On 19/11/06, Alphax (Wikipedia email) alphasigmax@gmail.com wrote:
Brianna Laugher wrote:
On 19/11/06, Alphax (Wikipedia email) alphasigmax@gmail.com wrote:
Brianna Laugher wrote:
Hello,
I was wondering if anyone could either write user Javascript to do this, or tell me if it's possible.
Have it so that every Category: page inserts __NOGALLERY__ for that user, ie. they see text links instead of images, when they look at categories.
It would probably be a lot more useful if there was a way to turn it off again at specific times for specific categories, eg. if there was a link somewhere like 'view this category' (what everyone else is doing by default)
Any thoughts?
__NOGALLERY__ is server-side. File a bug.
File a bug?? How is it a MediaWiki bug?
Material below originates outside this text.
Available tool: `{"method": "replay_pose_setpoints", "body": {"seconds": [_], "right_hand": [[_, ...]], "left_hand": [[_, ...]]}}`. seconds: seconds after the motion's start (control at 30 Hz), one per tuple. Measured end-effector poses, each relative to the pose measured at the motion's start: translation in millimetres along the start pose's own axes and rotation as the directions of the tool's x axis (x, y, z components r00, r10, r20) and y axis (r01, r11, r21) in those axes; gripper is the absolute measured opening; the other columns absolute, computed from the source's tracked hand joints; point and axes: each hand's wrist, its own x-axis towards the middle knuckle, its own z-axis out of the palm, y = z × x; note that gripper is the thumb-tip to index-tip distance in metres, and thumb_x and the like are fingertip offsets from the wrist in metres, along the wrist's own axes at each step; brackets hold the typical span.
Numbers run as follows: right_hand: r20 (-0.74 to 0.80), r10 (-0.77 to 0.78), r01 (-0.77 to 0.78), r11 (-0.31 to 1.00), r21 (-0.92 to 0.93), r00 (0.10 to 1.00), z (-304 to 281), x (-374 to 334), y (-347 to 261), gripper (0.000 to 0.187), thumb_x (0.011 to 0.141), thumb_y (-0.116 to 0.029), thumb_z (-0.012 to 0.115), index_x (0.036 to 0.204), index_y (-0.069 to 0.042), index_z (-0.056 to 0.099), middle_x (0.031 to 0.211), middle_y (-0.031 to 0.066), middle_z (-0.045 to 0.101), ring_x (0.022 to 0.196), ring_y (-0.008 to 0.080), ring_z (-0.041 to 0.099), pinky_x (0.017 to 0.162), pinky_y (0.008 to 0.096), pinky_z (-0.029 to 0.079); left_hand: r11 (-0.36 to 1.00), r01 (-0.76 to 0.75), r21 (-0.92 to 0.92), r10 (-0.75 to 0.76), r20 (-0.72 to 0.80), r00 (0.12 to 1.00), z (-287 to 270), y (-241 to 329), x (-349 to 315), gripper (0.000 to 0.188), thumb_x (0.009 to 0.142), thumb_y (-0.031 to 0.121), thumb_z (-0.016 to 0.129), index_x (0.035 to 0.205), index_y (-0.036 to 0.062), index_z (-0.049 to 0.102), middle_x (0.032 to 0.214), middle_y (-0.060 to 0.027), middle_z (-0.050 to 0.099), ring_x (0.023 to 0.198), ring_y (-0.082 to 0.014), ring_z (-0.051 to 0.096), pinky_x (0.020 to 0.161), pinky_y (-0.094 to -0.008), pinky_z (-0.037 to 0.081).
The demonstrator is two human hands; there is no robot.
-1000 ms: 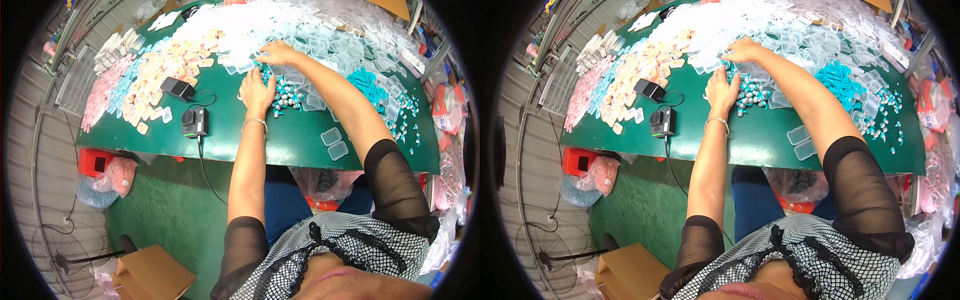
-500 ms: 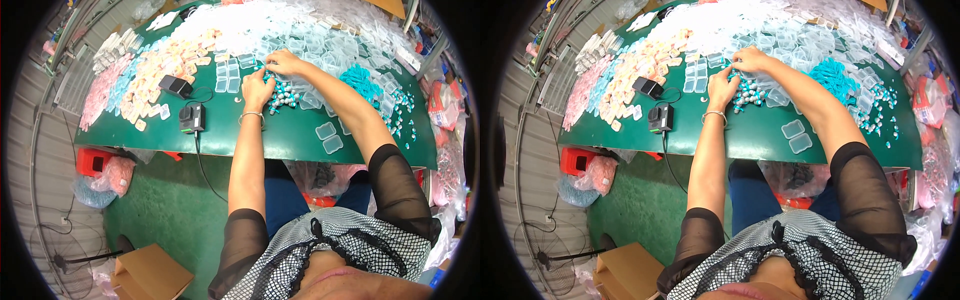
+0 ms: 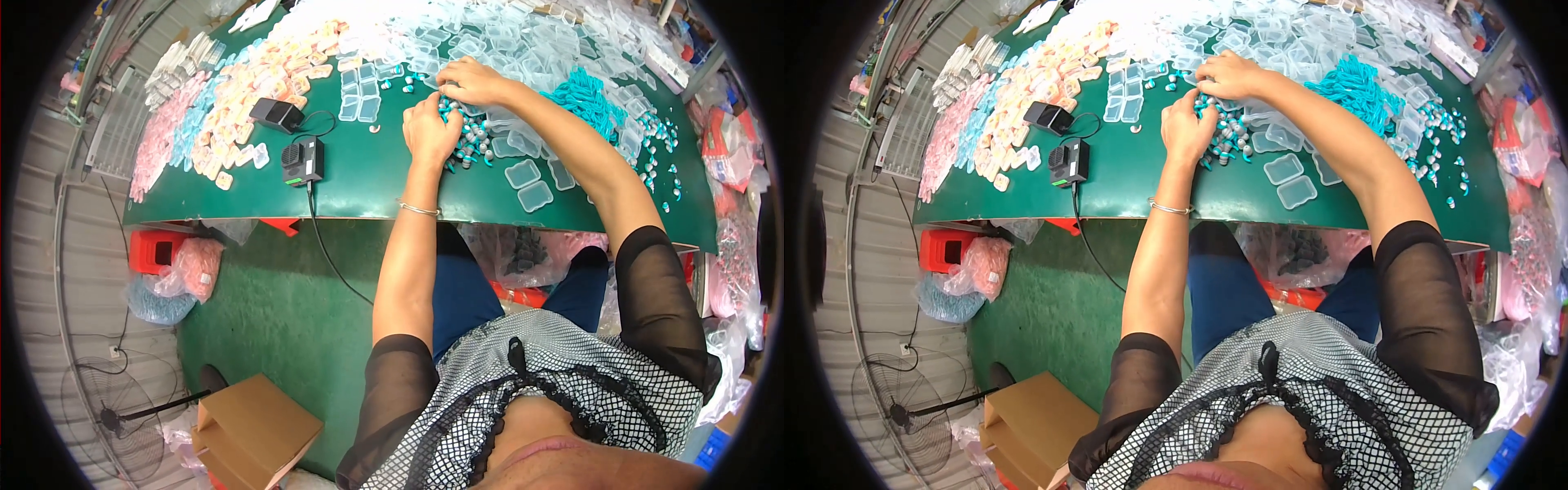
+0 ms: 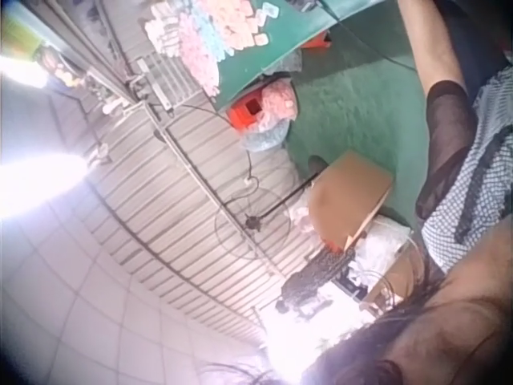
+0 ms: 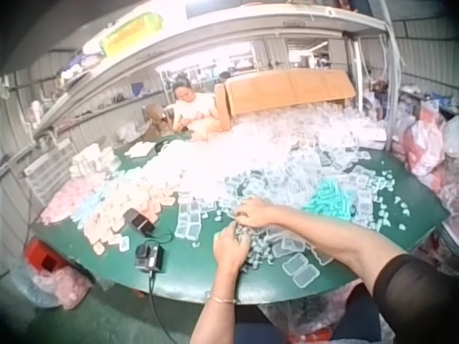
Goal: Sorting and packaging small beads into plastic boxes and bags on a workbench.
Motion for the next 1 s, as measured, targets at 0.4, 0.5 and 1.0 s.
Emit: {"method": "replay_pose_setpoints", "body": {"seconds": [0.4, 0.5, 1.0], "right_hand": [[0.058, 0.049, -0.046, 0.998, -0.053, 0.997, -25.5, -1.5, -18.3, 0.032, 0.091, -0.037, 0.052, 0.106, -0.013, 0.066, 0.107, 0.0066, 0.063, 0.104, 0.0328, 0.053, 0.090, 0.0453, 0.045], [-0.029, 0.037, -0.042, 0.982, -0.185, 0.999, -24.4, 31.0, -31.3, 0.029, 0.092, -0.033, 0.053, 0.112, -0.019, 0.068, 0.115, 0.0032, 0.064, 0.115, 0.0316, 0.053, 0.086, 0.0532, 0.047], [0.185, 0.105, -0.038, 0.941, -0.337, 0.977, 3.3, 57.4, -58.0, 0.024, 0.081, -0.015, 0.064, 0.104, -0.015, 0.070, 0.120, 0.0049, 0.060, 0.121, 0.0251, 0.049, 0.098, 0.0591, 0.034]], "left_hand": [[1.000, -0.003, 0.002, 0.003, -0.005, 1.000, -7.7, 13.0, -27.0, 0.055, 0.081, 0.041, 0.063, 0.125, 0.0082, 0.061, 0.122, -0.0136, 0.062, 0.117, -0.0344, 0.050, 0.099, -0.0470, 0.039], [1.000, -0.003, -0.012, 0.002, -0.038, 0.999, -0.7, 11.5, -26.8, 0.056, 0.078, 0.041, 0.065, 0.123, 0.0080, 0.062, 0.128, -0.0150, 0.057, 0.121, -0.0337, 0.047, 0.100, -0.0475, 0.038], [0.999, -0.051, -0.010, 0.042, -0.417, 0.908, -19.2, -22.1, 7.9, 0.024, 0.078, 0.005, 0.063, 0.101, 0.0060, 0.067, 0.103, -0.0134, 0.065, 0.100, -0.0331, 0.057, 0.090, -0.0444, 0.044]]}}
I'm pretty sure the reply will come back 'just set your browser preference to stop loading images'.
It's an RFE... ideally, you want the images in the gallery to not be loaded. If you don't care about actually loading the images (you just want them to disappear):
addOnloadHook( function () { if(wgCanonicalNamespace == "Category") // or wgNamespaceNumber == 14 { for(var id in document.getElementsByTagName("div")) { if(document.getElementsByTagName("div")[id].className == "thumb") { document.getElementsByTagName("div")[id].style.display = "none"; } } // refresh the footer document.getElementById("footer").style.display = "none"; document.getElementById("footer").style.display = ""; } }
Tested via a javascript console in Firefox 2.0, using Monobook. Should work if you put it in monobook.js but I haven't actually tested it.
Needs another closing ")" .
It stops the images in categories from loading, but it doesn't actually display them as if you had put __NOGALLERY__ there. The difference being that with NOGALLERY you can see the full filename. Here they are still truncated: "20030702 2 July 2003..."
But anyway, nice. I put it here: http://commons.wikimedia.org/wiki/MediaWiki:Nocategoryimages.js
I also created a category:User scripts. If anyone else has some nifty Javscript for Commons feel free to add it to this category.
I must say I really like the method of creating extra MediaWiki pages and then getting users to 'include' them in their own Javascript files. It is possibly not the best-scaling solution ever, but it is so much neater than copying a trillion different versions of code around.